Of course, branding is different...
But, while I don't know either exec but would bet that they're smart, well-intentioned people, doesn't somebody have to ask: what happened to all that money they spent?
Brand and marketing are in a transitional period right now, as we struggle to come to grips with the fact that our Freudian fantasies of controlling or influencing the minds of individuals have given way to a marketplace that is based on reality, actions, and the "wisdom" of crowds.
Add to that the impact of a difficult market, and you see marketers all over the world starting to question how those branding budgets are getting spent. Coca-Cola, traditionally one of the most drunken of sailors when it comes to marketing spend, is looking to marketing to yield some, if not much, of between $400 million and $500 million a year in savings. InBev is likely to reduce and change Anheuser-Busch's freespending habits.
What, you say, a world without farting horses and soda-drinking polar bears?
We're not just in a transitional period, we need it to happen.
Clark and Stengel are getting out of the game just past the peak. If they follow suit, both will get at least one more high-profile CMO job, or at least make lots of headlines at marketing conferences dispensing spending advice to other high-profile CMOs with lots of money to spend.
Nobody will hold them accountable for what they accomplished, other than to celebrate that they spent billions of dollars with great ingenuity and panache. That reality will be left to their successors, who they leave behind with the daunting task of figuring out how to make awareness, intention, and the rest of the branding canon impact sales.

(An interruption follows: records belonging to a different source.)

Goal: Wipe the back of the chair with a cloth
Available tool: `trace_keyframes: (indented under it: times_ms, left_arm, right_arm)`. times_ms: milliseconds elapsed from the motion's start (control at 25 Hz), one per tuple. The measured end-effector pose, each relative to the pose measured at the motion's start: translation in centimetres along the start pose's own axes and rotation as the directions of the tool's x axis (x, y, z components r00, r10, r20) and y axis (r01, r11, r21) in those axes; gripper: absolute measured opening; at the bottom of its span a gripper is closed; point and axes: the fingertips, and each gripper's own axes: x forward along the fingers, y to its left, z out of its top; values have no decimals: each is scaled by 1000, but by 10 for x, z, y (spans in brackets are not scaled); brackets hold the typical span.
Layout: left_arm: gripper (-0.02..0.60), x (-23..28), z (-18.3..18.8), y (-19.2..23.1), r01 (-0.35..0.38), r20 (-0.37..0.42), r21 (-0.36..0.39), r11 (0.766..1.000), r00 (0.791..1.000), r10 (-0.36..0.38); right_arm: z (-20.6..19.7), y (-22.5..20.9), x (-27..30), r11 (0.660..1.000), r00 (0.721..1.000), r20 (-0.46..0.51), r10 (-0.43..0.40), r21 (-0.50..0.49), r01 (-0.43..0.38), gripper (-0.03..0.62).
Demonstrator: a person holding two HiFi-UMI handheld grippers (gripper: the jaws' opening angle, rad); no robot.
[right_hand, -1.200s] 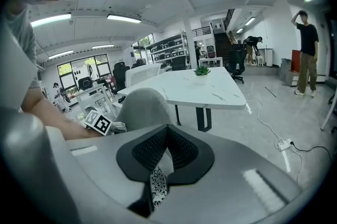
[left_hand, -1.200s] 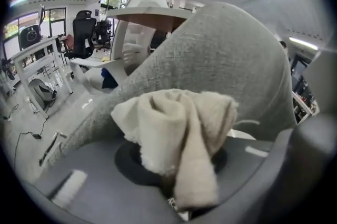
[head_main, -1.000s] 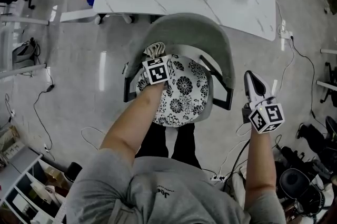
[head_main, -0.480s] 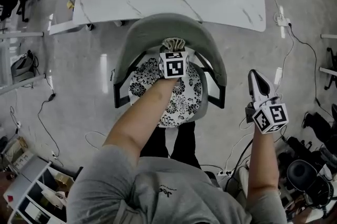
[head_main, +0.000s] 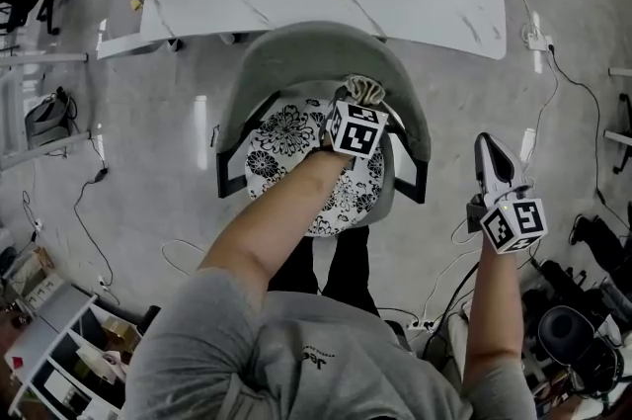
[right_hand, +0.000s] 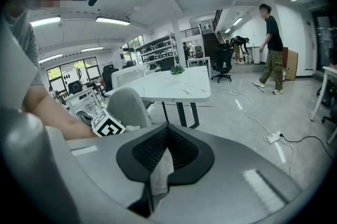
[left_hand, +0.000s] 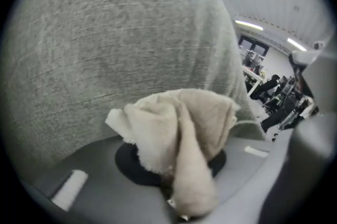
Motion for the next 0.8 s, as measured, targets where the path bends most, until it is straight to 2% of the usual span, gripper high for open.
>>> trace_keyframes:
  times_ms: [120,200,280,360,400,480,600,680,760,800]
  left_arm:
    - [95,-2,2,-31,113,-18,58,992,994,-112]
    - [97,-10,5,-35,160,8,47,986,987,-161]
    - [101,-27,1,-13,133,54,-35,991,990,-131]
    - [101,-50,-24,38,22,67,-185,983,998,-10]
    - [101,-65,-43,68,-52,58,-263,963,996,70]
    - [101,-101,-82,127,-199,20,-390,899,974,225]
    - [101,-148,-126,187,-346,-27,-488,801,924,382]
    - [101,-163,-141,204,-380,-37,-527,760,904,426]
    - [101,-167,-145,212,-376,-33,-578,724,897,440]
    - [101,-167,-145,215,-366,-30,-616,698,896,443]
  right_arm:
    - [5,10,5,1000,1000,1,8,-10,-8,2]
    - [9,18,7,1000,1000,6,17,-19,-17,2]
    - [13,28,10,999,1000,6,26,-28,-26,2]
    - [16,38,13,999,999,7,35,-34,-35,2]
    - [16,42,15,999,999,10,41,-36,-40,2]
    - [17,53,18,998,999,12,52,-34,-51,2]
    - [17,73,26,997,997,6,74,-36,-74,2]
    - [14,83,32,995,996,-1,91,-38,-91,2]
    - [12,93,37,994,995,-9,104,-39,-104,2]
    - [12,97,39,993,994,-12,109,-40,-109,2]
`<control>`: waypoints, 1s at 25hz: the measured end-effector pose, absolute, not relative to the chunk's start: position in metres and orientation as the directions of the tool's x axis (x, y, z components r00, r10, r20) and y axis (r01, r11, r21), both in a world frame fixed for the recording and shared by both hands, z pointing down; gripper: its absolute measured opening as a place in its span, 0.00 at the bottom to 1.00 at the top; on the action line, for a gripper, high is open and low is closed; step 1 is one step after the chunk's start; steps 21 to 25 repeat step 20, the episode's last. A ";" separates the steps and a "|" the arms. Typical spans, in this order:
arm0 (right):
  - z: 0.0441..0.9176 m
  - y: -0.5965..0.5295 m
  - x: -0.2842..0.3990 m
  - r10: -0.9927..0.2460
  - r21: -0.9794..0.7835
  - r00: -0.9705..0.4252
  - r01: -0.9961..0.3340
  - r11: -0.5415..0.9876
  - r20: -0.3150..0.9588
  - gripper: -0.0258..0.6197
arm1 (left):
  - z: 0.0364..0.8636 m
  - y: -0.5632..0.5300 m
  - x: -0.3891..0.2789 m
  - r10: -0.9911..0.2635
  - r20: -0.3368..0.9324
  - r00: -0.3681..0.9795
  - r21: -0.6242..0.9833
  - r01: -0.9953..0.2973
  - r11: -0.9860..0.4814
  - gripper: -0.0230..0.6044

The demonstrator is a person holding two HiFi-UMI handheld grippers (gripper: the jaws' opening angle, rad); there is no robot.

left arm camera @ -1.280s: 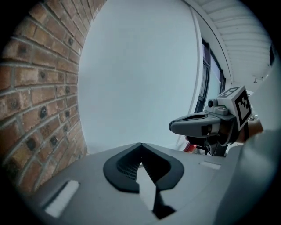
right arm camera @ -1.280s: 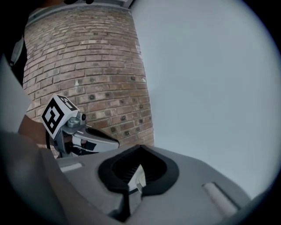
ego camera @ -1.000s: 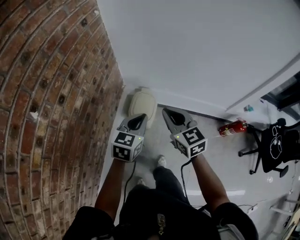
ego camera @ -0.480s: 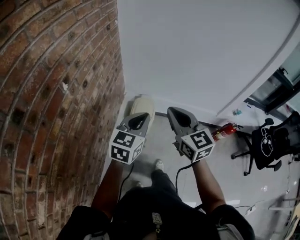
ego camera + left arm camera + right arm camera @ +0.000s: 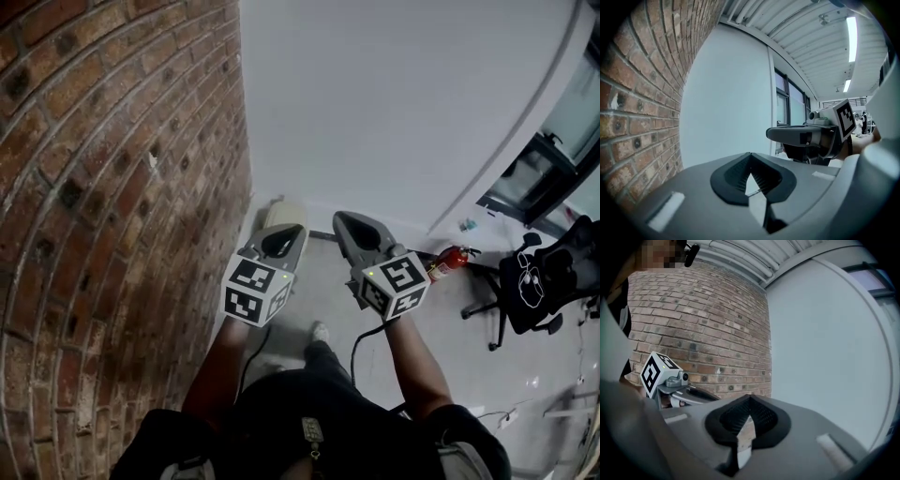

I'd put money on those CMOs evolving into very different animals that Clark and Stengel; they'll utilize operations, embedded communications, third-parties, and a host of other strategies and functions simply not in the DNA of old brand giants, or found in the hype of their symbiotic agencies.
The last few years may have been among the last of the era of lumbering dinosaurs.
But oh, what a glorious thud it was.